There are currently two independent Division III schools without conference affiliations for the 2025–26 season: Maranatha Baptist and Trinity Washington.

Notes

The most recent changes to the roster of D-III conferences came in 2023. The New England Collegiate Conference, which had been decimated earlier in the decade by the closure of several of its member schools and conference realignment in Division III, disbanded as an all-sports conference. (It remains in operation for men's volleyball and the non-NCAA esports.) The Colonial States Athletic Conference and United East Conference merged after the 2022–23 season under the United East banner. The last previous change came in 2020, when the American Collegiate Athletic Association merged into the Capital Athletic Conference, with the merged entity soon renaming itself the Coast to Coast Athletic Conference.

Since its introduction in 1973, Division III has always had the lowest share of Black coaches.
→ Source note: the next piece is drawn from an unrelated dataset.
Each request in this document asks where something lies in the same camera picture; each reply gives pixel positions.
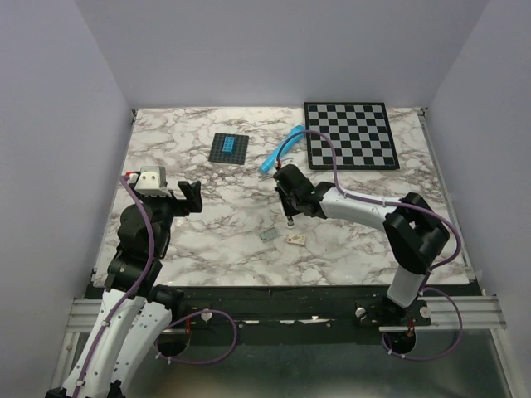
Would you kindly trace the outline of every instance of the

As of 2015, less than 10% of the coaches in Division III were black (compared to around 20% in Division II and 25% in Division I).

===NAIA===

From 1992 to 2020, the NAIA operated separate Division I and Division II men's and women's basketball championships; the distinction between the two divisions was that D-I schools awarded basketball scholarships while D-II schools chose not to. Basketball divisions were abolished after the 2019–20 season, and single men's and women's championships have been held since then.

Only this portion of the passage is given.